Benjamin Grant Kissel (born 1981) is an American podcaster, and the host of the OK Bud! podcast. Prior to OK Bud!, he co-hosted The Last Podcast on the Left which discussed serial killers, dark history, and true crime stories. He also appeared on the podcasts Roundtable of Gentlemen and hosted Abe Lincoln's Top Hat. In September of 2023, following allegations of domestic violence and emotional abuse, Kissel was dismissed from his role as co-host of The Last Podcast on the Left, and Last Podcast Network announced that he would no longer be involved with the network on October 13, 2023.

== Early life ==
Benjamin Grant Kissel was born in Fargo, North Dakota on July 21, 1981.

He is the son of a German immigrant father, Bengt Kissel, who along with his mother, Laura, raised him in a deeply religious home.

Ben was the youngest of three boys and was raised in a controversial church called Daystar. The family eventually moved to Stevens Point, Wisconsin.

His parents were very politically active in the church and Pro-Life movement with family dynamics being complicated by the fact that his two older brothers were gay and the family was frequently taking in foster children.

Ben attended Pacelli High School where he played football and wrestled.

Following high school, Ben attended UW-Stout where he began doing stand-up comedy at nineteen. He transferred to UW-Milwaukee, eventually graduating with a degree in Political science.

In 2006 Kissel moved to Brooklyn, New York to continue his career in comedy.

== Career ==
During his time in New York, Kissel had many odd jobs, with the most permanent one being that of a dogsitter.

Kissel began doing a show with the late Kevin Barnett called KBBK Comedy Deathmatch which hosted some of the biggest names in comedy at the time. With members of former New York sketch group Murderfist and Marcus Parks, Kissel and Barnett created the podcast The Roundtable of Gentlemen. Shortly after that show launched, Ben parlayed his knowledge of politics into another podcast, Abe Lincoln's Top Hat.

In 2011, Kissel co-created horror-comedy podcast The Last Podcast on the Left with Marcus Parks. Henry Zebrowski joined the pair in the third episode. Kissel, during his tenure, served the role of "audience surrogate", asking questions as Parks narrated and Zebrowski provided commentary. Last Podcast on the Left was the first podcast to do a show at Red Rocks in Denver, Colorado.

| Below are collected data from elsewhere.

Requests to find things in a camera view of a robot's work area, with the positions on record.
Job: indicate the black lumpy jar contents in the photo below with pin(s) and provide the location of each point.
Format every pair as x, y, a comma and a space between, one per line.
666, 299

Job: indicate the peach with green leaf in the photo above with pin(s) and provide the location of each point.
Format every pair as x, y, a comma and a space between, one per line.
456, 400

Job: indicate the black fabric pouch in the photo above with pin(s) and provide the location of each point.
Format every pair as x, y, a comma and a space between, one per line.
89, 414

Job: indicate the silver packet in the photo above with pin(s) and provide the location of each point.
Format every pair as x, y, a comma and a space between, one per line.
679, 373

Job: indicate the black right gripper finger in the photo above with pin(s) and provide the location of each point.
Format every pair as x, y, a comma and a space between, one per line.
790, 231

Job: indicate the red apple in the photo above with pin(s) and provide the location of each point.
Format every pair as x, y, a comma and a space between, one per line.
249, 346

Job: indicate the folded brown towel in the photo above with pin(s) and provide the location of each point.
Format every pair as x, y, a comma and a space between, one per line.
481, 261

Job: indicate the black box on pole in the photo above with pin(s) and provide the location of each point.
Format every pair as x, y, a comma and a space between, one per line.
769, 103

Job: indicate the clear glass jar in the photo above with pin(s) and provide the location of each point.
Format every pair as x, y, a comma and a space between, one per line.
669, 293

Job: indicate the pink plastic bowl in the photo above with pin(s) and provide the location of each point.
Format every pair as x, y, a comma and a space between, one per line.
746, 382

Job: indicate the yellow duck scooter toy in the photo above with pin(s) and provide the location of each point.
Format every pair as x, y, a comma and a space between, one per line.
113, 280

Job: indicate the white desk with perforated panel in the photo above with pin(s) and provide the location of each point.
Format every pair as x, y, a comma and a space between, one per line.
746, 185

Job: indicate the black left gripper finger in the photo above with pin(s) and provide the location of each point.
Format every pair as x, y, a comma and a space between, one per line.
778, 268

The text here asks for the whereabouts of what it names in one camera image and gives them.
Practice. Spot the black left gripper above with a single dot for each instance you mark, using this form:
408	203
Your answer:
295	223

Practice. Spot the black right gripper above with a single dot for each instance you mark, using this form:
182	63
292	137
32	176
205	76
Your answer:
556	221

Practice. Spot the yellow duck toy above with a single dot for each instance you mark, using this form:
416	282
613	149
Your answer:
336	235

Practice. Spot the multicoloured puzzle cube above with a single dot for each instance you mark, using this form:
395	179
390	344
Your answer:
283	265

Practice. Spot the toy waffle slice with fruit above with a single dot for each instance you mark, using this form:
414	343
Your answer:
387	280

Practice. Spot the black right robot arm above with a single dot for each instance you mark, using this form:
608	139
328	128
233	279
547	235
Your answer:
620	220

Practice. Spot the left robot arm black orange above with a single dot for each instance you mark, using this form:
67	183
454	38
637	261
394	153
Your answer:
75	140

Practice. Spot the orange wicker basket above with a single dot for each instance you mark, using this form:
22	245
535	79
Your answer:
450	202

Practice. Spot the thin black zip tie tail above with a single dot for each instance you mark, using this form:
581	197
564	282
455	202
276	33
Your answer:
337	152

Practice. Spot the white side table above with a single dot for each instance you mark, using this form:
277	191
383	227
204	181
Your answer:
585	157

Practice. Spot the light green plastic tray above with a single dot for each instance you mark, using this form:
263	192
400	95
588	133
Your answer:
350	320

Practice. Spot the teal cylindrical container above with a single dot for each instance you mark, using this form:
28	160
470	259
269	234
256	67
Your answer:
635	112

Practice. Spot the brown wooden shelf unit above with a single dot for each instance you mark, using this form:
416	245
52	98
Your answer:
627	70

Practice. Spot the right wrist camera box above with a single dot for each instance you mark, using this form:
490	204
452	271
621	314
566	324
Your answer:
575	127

Kissel was a regular on Fox News Red Eye, briefly replaced Alan Colmes on Fox News Radio, and in 2023 hosted two shows on Sirius Radio's Faction Talk.

Kissel is a Webby Award recipient and collaborated on the New York Times best-selling true crime book The Last Book on the Left.

In September of 2023, it was announced that Kissel would be temporarily absent from Last Podcast on the Left amidst social media posts made by his ex, Taylor Moon, that alleged mistreatment and physical violence. Kissel has denied these allegations, and the posts have since been deleted, but in October of the same year, the remaining co-hosts released a statement that Kissel would not be returning to the show as he entered into therapy programs focused on his mental and physical health.

In 2024, Kissel announced that he is working on a new show called The Ben Kissel Channel. This evolved to become the OK! Bud podcast with Jerii Aquino and Kyle Ploof, which premiered in January 2025.

Comedy specials

Ben recorded three comedy specials with Last Podcast on the Left.

== Politics ==
In 2014, Kissel successfully challenged a 1964 ordinance on cross-dressing in Haddon Township, New Jersey, resulting in its repeal.

Ben Kissel identifies as an independent and in 2017, ran for Brooklyn Borough president against former NYC Mayor Eric Adams, receiving 1.8% of the vote. Kissel's platform included advocating for criminal justice reform, transportation issues in Brooklyn regarding the L Train, and rent control.